● **HOW TO COMPLETE THIS TASK**
The reply should hold every line of the data, unchanged and complete.

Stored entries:
BEGIN
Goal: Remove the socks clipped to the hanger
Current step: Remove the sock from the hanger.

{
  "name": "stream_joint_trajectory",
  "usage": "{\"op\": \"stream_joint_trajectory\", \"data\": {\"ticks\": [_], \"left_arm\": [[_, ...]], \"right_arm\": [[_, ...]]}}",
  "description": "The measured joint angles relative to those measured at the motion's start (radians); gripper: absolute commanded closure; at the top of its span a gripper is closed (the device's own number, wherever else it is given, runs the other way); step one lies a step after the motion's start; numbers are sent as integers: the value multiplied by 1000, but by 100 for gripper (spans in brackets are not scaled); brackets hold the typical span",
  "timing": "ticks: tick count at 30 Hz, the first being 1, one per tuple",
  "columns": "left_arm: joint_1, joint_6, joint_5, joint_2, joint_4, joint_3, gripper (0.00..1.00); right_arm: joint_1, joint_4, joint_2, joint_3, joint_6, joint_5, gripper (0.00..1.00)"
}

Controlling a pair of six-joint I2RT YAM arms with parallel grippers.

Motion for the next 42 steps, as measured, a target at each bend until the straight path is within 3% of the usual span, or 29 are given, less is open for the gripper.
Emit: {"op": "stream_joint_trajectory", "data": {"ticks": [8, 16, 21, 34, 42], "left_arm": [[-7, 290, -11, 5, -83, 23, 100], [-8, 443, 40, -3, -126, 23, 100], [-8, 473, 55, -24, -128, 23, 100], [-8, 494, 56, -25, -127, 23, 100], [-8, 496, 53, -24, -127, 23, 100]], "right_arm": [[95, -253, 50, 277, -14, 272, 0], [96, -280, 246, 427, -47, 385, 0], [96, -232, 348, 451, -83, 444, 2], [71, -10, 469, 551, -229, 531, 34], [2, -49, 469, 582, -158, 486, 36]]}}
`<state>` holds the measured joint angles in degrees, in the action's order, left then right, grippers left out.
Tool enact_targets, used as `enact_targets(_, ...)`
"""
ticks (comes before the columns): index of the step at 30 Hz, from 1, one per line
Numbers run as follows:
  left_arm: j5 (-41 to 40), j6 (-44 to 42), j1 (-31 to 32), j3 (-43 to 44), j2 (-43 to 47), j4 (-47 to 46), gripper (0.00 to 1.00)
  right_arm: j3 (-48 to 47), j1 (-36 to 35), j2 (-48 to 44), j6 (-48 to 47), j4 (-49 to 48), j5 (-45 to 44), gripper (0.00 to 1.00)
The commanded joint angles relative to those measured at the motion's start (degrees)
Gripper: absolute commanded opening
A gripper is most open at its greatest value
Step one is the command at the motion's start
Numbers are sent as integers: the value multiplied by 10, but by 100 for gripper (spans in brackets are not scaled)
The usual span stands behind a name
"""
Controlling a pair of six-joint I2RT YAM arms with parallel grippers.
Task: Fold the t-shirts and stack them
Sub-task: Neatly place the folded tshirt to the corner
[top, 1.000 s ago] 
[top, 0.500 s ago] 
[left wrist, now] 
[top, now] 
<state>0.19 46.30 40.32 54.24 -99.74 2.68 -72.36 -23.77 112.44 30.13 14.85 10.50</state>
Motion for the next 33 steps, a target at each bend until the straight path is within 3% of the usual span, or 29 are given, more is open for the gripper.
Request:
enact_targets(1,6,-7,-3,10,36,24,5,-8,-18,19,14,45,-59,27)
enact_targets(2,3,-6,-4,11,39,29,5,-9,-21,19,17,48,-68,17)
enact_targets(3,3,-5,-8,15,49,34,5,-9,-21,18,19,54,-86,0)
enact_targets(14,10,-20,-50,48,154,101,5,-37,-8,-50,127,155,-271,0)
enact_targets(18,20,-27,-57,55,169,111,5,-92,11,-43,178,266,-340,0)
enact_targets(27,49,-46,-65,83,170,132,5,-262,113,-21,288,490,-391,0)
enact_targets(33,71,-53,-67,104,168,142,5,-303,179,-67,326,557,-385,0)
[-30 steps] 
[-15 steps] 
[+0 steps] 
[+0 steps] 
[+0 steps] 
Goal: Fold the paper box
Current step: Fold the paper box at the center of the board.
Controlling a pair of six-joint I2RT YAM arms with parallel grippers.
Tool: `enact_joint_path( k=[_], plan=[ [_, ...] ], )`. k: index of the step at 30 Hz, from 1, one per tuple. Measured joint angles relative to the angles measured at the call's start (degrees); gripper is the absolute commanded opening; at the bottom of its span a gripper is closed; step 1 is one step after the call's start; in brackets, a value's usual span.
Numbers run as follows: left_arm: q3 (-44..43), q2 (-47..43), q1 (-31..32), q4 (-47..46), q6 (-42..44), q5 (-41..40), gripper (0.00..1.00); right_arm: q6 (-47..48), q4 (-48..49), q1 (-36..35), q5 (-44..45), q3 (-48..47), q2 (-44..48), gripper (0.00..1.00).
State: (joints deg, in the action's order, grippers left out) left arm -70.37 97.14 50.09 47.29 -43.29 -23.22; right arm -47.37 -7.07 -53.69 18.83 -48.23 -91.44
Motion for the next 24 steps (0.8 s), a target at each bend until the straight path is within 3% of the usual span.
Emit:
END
● **RESULT OF THE EXERCISE**
Goal: Remove the socks clipped to the hanger
Current step: Remove the sock from the hanger.

{
  "name": "stream_joint_trajectory",
  "usage": "{\"op\": \"stream_joint_trajectory\", \"data\": {\"ticks\": [_], \"left_arm\": [[_, ...]], \"right_arm\": [[_, ...]]}}",
  "description": "The measured joint angles relative to those measured at the motion's start (radians); gripper: absolute commanded closure; at the top of its span a gripper is closed (the device's own number, wherever else it is given, runs the other way); step one lies a step after the motion's start; numbers are sent as integers: the value multiplied by 1000, but by 100 for gripper (spans in brackets are not scaled); brackets hold the typical span",
  "timing": "ticks: tick count at 30 Hz, the first being 1, one per tuple",
  "columns": "left_arm: joint_1, joint_6, joint_5, joint_2, joint_4, joint_3, gripper (0.00..1.00); right_arm: joint_1, joint_4, joint_2, joint_3, joint_6, joint_5, gripper (0.00..1.00)"
}

Controlling a pair of six-joint I2RT YAM arms with parallel grippers.

Motion for the next 42 steps, as measured, a target at each bend until the straight path is within 3% of the usual span, or 29 are given, less is open for the gripper.
Emit: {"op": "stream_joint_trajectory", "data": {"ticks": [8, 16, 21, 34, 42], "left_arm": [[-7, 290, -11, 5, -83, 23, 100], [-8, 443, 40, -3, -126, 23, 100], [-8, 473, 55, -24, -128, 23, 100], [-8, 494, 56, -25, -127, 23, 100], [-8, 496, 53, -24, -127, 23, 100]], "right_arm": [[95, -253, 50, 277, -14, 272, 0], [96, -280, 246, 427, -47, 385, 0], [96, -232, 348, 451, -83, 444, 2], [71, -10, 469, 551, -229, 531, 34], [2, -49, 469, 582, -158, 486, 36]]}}
`<state>` holds the measured joint angles in degrees, in the action's order, left then right, grippers left out.
Tool enact_targets, used as `enact_targets(_, ...)`
"""
ticks (comes before the columns): index of the step at 30 Hz, from 1, one per line
Numbers run as follows:
  left_arm: j5 (-41 to 40), j6 (-44 to 42), j1 (-31 to 32), j3 (-43 to 44), j2 (-43 to 47), j4 (-47 to 46), gripper (0.00 to 1.00)
  right_arm: j3 (-48 to 47), j1 (-36 to 35), j2 (-48 to 44), j6 (-48 to 47), j4 (-49 to 48), j5 (-45 to 44), gripper (0.00 to 1.00)
The commanded joint angles relative to those measured at the motion's start (degrees)
Gripper: absolute commanded opening
A gripper is most open at its greatest value
Step one is the command at the motion's start
Numbers are sent as integers: the value multiplied by 10, but by 100 for gripper (spans in brackets are not scaled)
The usual span stands behind a name
"""
Controlling a pair of six-joint I2RT YAM arms with parallel grippers.
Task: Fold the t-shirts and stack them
Sub-task: Neatly place the folded tshirt to the corner
[top, 1.000 s ago] 
[top, 0.500 s ago] 
[left wrist, now] 
[top, now] 
<state>0.19 46.30 40.32 54.24 -99.74 2.68 -72.36 -23.77 112.44 30.13 14.85 10.50</state>
Motion for the next 33 steps, a target at each bend until the straight path is within 3% of the usual span, or 29 are given, more is open for the gripper.
Request:
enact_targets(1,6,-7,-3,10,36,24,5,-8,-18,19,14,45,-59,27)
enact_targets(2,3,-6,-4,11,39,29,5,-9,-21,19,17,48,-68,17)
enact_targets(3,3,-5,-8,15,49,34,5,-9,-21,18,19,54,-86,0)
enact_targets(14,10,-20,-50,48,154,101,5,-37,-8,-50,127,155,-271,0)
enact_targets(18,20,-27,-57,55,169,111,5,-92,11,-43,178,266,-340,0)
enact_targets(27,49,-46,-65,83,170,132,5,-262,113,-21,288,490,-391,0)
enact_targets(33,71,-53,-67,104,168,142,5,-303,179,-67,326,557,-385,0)
[-30 steps] 
[-15 steps] 
[+0 steps] 
[+0 steps] 
[+0 steps] 
Goal: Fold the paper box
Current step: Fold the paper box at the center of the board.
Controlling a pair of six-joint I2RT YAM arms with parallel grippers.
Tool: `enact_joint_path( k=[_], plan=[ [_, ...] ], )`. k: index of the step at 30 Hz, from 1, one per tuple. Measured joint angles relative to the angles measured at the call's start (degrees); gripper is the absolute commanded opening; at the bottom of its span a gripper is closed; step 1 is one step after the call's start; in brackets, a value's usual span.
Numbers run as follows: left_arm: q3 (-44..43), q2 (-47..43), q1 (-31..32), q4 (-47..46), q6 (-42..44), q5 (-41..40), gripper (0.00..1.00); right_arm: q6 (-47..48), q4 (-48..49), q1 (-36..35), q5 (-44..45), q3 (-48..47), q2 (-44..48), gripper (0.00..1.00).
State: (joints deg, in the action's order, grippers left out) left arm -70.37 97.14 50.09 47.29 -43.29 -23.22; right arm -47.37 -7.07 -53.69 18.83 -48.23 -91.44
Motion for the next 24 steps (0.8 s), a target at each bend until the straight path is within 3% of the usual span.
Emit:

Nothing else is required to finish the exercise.